Amalie exhibited three portraits as early as 1850, at a major art exhibition at the Bremen Art Museum ("Kunsthalle Bremen"), and her work featured regularly at subsequent exhibitions until 1874. Her artistic legacy is dominated by portraits for leading Bremen families, and she could not avoid the forced adoption of conservatism on the art scene in Bremen. The time and energy that she had to devote to commissioned portraits and teaching work left her creative efforts artist confined to a parallel secondary career.

=== Middle years ===
As the years passed, Amalie became aware that her artistic career had fallen short of her hopes. She began to withdraw from the public eye. Her friend and admirer, the well-regarded artist Arthur Fitger wrote, "Amalie Murtfeldt became ever more distant from the wider public in her final years, as her sensitive spirit became less keen than hitherto on exposing her art to the judgment of the general public. But for the few people who had the good fortune to be permitted access to her studio, for those chosen ones, who have the joy of owning one of her works and being able to encounter it afresh each day, came the appreciation of how far she had perfected her talents, restlessly striving with the passing years."

== Death ==
On June 28, 1888, aged 60, Amalie, who had been weakening, died. Her grave is located in the Riensberg Cemetery. Fitger delivered a telling appreciation of Amalie's talents in a speech at her funeral. He stressed the harmonious coming together of human and artistic qualities that she was able to bring to her work, thanks to her unusually sensitive personality.

== Legacy ==
In 1889, approximately a year after her death, a commemorative exhibition of her works was presented at the city's Art Museum ("Kunsthalle Bremen") at Fitger's request. Her abundant portraiture was well represented, along with paintings of bathing nymphs, Maenad, classical tambouristas and gypsy figures. The exhibition provided an excellent display of the phases of her career, launching a revival of interest in her work among Bremen's art lovers.

Fitger was both a friend and an artist whose own stylist approach was close to Amalie's own. He was not alone in praising her among arts scholars and commentators of the time. Nevertheless, neither Fitzger nor Amalie transcended their own age, and their artistic vision had fallen out of fashion by the time of Fitger's own death in 1909.
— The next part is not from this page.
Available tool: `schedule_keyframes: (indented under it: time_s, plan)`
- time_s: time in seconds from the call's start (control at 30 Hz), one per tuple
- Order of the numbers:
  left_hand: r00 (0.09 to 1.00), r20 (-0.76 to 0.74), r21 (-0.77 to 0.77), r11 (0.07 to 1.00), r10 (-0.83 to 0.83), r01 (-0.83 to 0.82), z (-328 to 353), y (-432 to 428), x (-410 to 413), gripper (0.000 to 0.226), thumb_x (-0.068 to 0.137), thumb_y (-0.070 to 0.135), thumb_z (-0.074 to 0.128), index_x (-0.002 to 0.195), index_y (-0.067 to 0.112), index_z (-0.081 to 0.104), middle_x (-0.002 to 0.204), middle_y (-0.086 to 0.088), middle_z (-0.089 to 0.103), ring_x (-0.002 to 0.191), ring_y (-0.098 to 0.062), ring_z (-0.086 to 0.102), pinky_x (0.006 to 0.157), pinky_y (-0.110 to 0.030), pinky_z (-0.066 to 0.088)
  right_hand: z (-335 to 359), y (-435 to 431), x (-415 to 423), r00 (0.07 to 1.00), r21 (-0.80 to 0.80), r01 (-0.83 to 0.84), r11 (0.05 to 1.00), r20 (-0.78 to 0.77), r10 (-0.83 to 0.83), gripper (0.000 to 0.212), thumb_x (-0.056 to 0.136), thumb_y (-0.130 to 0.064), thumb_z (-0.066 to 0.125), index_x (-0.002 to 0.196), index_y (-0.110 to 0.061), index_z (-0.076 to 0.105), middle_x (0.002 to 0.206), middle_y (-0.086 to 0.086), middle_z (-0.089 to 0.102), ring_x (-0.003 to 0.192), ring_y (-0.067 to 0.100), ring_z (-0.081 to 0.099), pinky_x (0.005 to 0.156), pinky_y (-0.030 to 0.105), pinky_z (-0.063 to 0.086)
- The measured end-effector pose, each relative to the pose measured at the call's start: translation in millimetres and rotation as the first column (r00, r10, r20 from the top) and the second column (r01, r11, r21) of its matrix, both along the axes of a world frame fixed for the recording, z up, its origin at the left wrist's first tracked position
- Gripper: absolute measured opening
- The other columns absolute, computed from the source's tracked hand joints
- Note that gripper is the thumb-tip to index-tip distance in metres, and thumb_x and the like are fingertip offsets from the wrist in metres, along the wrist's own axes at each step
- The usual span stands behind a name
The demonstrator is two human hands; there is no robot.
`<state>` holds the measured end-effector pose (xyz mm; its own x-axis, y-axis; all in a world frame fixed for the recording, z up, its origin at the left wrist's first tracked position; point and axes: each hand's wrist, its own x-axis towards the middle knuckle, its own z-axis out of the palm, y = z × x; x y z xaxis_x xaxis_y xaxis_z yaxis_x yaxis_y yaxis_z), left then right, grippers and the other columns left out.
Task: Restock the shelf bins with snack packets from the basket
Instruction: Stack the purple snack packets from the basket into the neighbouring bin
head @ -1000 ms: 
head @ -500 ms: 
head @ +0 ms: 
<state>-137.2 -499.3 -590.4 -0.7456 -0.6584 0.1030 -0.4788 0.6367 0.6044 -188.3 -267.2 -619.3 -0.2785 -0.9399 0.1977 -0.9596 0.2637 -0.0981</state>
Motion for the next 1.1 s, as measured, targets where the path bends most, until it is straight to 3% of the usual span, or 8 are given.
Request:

The affection she received for her portraiture by members of Bremen's ruling class during the final decades of the nineteenth century means that her work has not entirely disappeared from view. Dr. Löhr of Bremen's Focke Museum (which includes in its collection two of her portraits, from 1860 and 1888), considers her work "competently crafted but not outstanding" ("handwerklich ordentlich, aber nicht überragend").